What was wrong with his music when you were a teen?
The same thing that was wrong with a lot of music that was around when I was a teen, and which is still around today: it's nursery-rhyme simple being treated as if it's literature. When it's angry adolescent driven, it's boring and ugly. Kind of like rap. Sorry if that offends you -- it's just always the way I've felt about mindless guitar-grinding three-chord "rock" where volume must serve as the major value.
Sorry, and I am a music snob -- complex music is something I admire and respect. The stuff that Nugent did, as I remember it, was the musical equivalent of making chocolate chip cookies. Not a lot of skill required or admiration earned other than general kudos for playing. On the other hand, the stuff that Santana, Jethro Tull, Emerson Lake & Palmer, to mention a few, were doing, was more like the musical equivalent of preparing a five-course meal. A lot more interesting, a lot more skill involved, and a lot more admiration from me, musically speaking.
I admire the heck out of Nugent and value him. In spite of the very bad 70s, and they were worse than we remember, if you want to know the truth! That's what his "success" as a rock musician indicates to me now, is that it was his ability to lead. Nugent is a born, inspiring leader with a message of God-fearing and just rebellion that I embrace and my family's traditions have embraced for as long as I can see back. It doesn't get much smarter, wiser, or better than advising open-eyed:
Be prepared to defy stupid laws and regulations wherever you find them.
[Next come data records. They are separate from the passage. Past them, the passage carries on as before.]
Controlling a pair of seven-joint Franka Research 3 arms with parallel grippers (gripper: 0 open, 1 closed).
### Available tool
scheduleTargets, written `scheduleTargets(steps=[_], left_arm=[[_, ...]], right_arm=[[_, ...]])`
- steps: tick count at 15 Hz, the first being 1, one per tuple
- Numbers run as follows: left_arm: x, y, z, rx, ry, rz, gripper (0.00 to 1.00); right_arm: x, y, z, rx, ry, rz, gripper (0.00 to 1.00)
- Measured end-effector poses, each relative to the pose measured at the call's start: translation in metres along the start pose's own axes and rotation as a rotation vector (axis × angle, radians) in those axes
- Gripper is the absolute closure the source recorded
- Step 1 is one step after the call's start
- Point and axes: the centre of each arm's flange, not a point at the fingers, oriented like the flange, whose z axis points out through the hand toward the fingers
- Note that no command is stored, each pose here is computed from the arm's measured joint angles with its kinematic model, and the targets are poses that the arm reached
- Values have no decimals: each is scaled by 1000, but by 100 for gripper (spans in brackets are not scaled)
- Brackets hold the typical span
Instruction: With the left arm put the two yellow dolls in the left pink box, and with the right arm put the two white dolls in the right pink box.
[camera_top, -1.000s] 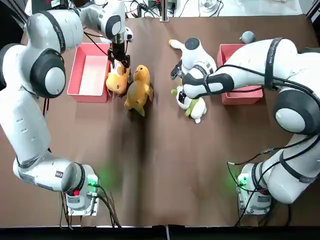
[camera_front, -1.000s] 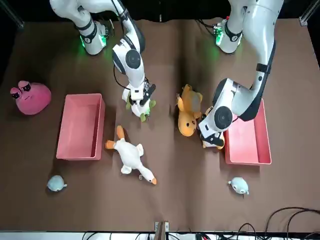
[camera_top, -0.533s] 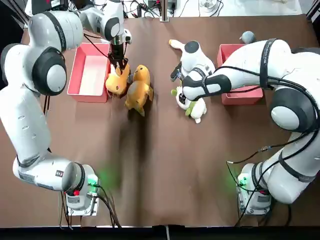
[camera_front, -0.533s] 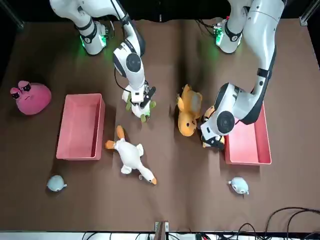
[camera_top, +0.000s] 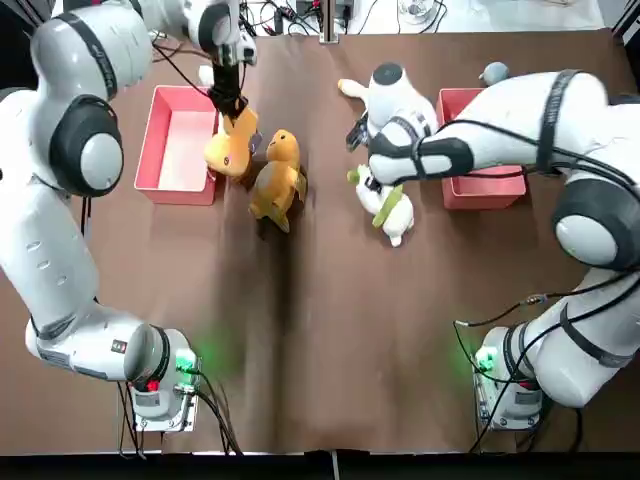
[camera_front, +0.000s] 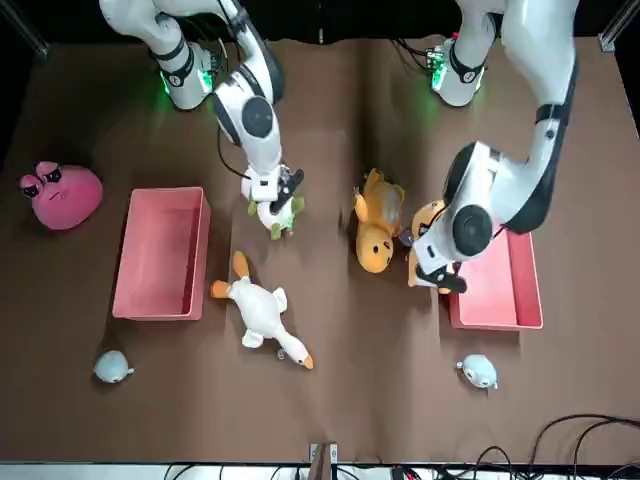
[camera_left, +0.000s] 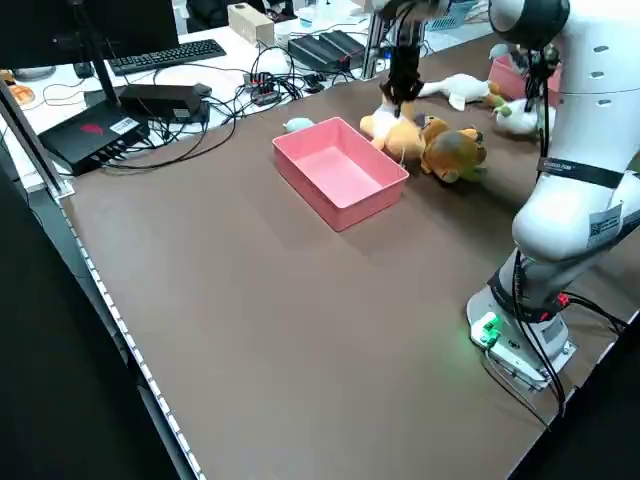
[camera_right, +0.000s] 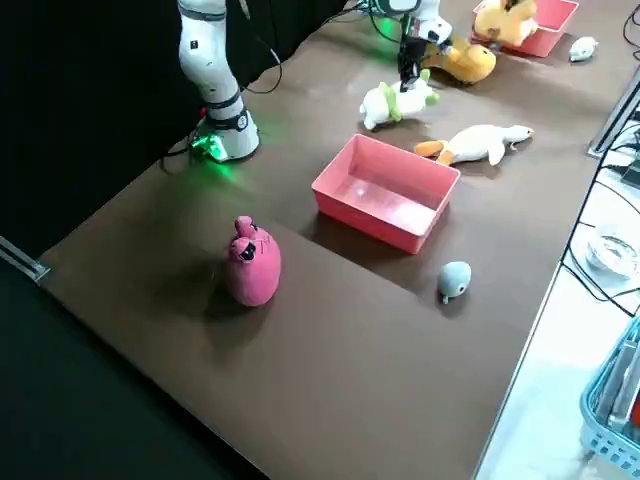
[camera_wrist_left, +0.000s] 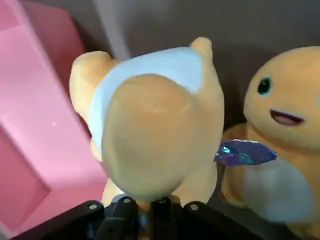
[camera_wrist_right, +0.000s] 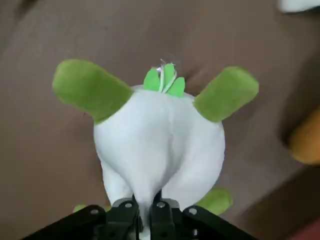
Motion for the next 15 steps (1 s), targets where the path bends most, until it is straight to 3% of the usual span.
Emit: scheduleTargets(steps=[4,7,10,12,15], left_arm=[[-35,-37,-62,6,-15,-72,92],[-45,-135,-60,-40,-28,-205,92],[-53,-225,-24,-101,-77,-307,92],[-47,-250,7,-129,-116,-340,92],[-27,-265,60,-162,-151,-355,92]], right_arm=[[-33,64,-87,1,61,111,93],[-71,126,-123,4,67,95,93],[-119,208,-116,18,50,-34,93],[-152,253,-94,35,38,-93,93],[-170,263,-57,32,47,-143,93]])
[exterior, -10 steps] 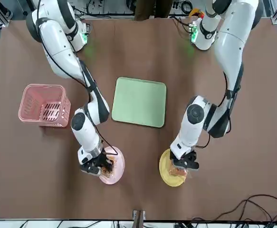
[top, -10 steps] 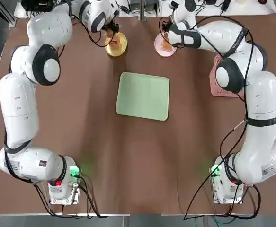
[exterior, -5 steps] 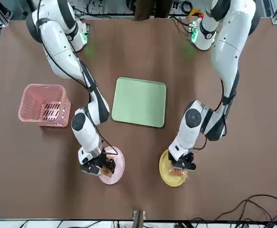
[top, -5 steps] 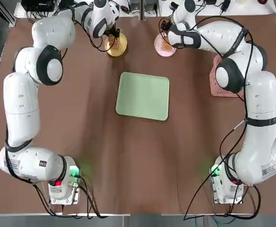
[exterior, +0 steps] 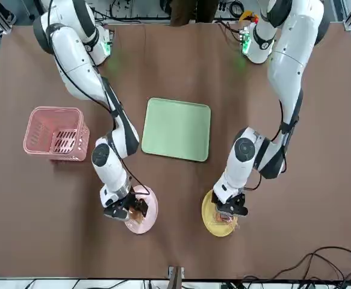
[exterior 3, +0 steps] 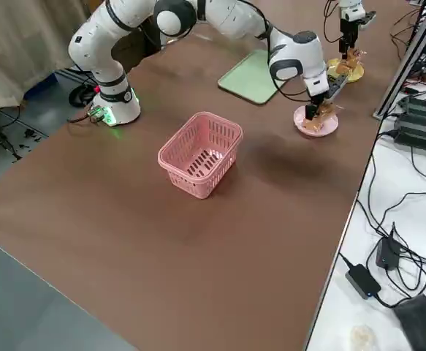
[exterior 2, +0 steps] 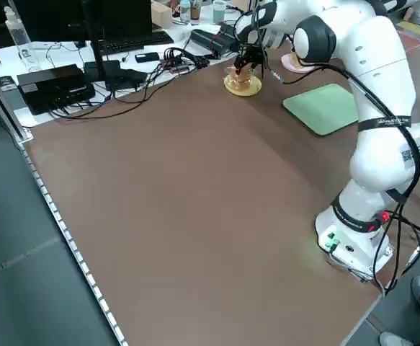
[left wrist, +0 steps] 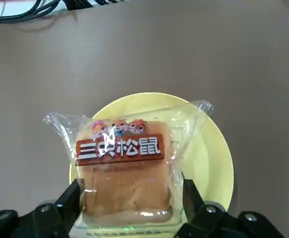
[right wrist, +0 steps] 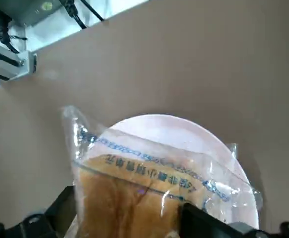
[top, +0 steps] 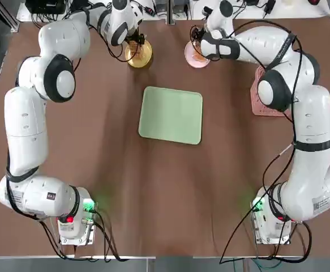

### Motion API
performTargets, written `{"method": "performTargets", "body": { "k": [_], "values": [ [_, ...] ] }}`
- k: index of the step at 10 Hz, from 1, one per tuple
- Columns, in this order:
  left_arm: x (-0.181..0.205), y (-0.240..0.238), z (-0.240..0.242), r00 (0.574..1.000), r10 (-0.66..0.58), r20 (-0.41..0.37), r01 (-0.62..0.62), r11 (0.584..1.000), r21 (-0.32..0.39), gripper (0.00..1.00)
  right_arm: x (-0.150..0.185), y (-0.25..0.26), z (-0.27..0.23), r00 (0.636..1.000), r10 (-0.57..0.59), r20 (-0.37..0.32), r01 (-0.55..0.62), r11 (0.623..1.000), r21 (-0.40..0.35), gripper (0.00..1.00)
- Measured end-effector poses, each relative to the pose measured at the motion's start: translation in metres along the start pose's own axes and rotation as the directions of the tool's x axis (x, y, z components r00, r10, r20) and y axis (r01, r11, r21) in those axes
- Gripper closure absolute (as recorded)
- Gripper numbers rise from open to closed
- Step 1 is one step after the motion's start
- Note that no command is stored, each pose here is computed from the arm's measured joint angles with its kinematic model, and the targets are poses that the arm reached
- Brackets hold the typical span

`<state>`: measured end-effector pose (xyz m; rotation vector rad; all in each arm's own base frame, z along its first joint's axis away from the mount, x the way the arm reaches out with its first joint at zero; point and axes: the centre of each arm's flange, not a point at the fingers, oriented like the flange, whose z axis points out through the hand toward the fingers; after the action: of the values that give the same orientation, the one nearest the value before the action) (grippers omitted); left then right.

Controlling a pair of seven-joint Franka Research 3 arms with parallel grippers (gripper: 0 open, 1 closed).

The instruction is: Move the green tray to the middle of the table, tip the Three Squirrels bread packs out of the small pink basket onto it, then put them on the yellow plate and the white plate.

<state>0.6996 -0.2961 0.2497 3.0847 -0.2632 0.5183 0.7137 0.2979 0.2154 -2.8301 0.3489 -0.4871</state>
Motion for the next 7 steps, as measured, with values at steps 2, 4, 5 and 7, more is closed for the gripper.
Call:
{"method": "performTargets", "body": {
  "k": [2,4,5,7],
  "values": [
    [0.000,0.000,0.000,1.000,-0.001,-0.001,0.001,1.000,0.000,0.04,-0.001,-0.001,-0.004,1.000,-0.002,0.027,0.002,1.000,-0.018,0.02],
    [0.004,-0.004,-0.002,1.000,-0.010,-0.008,0.010,1.000,0.000,0.00,0.001,-0.003,-0.011,0.999,-0.003,0.032,0.004,1.000,-0.022,0.02],
    [0.006,-0.007,-0.004,1.000,-0.015,-0.012,0.015,1.000,0.001,0.00,0.003,-0.004,-0.013,1.000,-0.003,0.029,0.004,1.000,-0.020,0.01],
    [0.014,-0.014,-0.012,0.999,-0.026,-0.028,0.026,1.000,0.002,0.00,0.005,-0.006,-0.019,1.000,-0.004,0.021,0.004,1.000,-0.014,0.01]
  ]
}}
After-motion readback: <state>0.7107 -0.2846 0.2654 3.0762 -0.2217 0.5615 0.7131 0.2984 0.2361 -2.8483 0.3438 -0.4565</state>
Music snob me -- for all those seemingly long hours where I had to put up with his sh*t music blasting in late workhours because the guys I worked with thought he was so great, all those long minutes I cursed him under my breath when we could have been listening to something inspiring and cool ... well, with four words that follow he has COMPLETELY REDEEMED himself. I could kiss him:
Raise hell. Vote smart
That is our battle cry! God bless Ted Nugent and thanks God for blessing us with him. See my new tagline.
posted on 06/06/2008 8:57:58 AM PDT
("Raise hell. Vote smart." -- Ted Nugent)
Rock music and Republicans is not a very natural mix -- Woody Allen make a joke of it in Annie Hall. Just as rock music and Christians are not a natural mix, either. Rock music and Liberal & Democrats is more of a natural mix. The numbers of this last mix is huge. Very broadly, rock music is about change and rebellion against the status quo -- conservatives want to preserve the status quo. Rock is about feeling first and foremost (not complex intellectual music) and feelings against some perceived injustice (Vietnam war = folk rock protest music, girlfriend leaving you = blues & country music, against parental authority = heavy metal music, against the establishment & G W Bush = punk rock and/or psychedelic music, etc.) Rock is the call for liberation but the liberation preached in the 60s was mostly informed by a subtle strain of Marxism (Frankfurt School) out to destroy the capitalist system. It culminated in hedonism. And yet, ironically enough, rock's Jethro Tull, ELP, Yes, Genesis, Gentle Giant, etc., were inspired and informed by classical music, a tradition that didn't seek outright rebellion and which wanted to conserve older music and values from the past. But most rock music thrives on novelty and Ted Nugent is a dinosaur playing dinosaur music -- he probably shoots pterodactyls with a bow and arrow for breakfast. He is a caveman of the past. He sends a mixed message to young musicians: embrace good traditional family values but be a rebel, which for many young people may mean adopting a pro gay position, save the planet against capitalism (eco crusades), denigrate Christianity, etc. Rebellion is important if one knows why one is rebelling and not just something "cool" to do and attractive if you're a teen who wants to be "different" or have an identity separate from his parents. Rebellion can be sold by media and Hollywood and it would be great if Ted addressed that issue for aspiring rock stars. The real rebel would actually rebel against Hollywood and the countless musicians who conform by buying into being a "rebel."
Ted is a good guitar player -- good phrasing, passionate, good tone, etc. -- for the music he does. I heard him last year in concert in the park and I was impressed.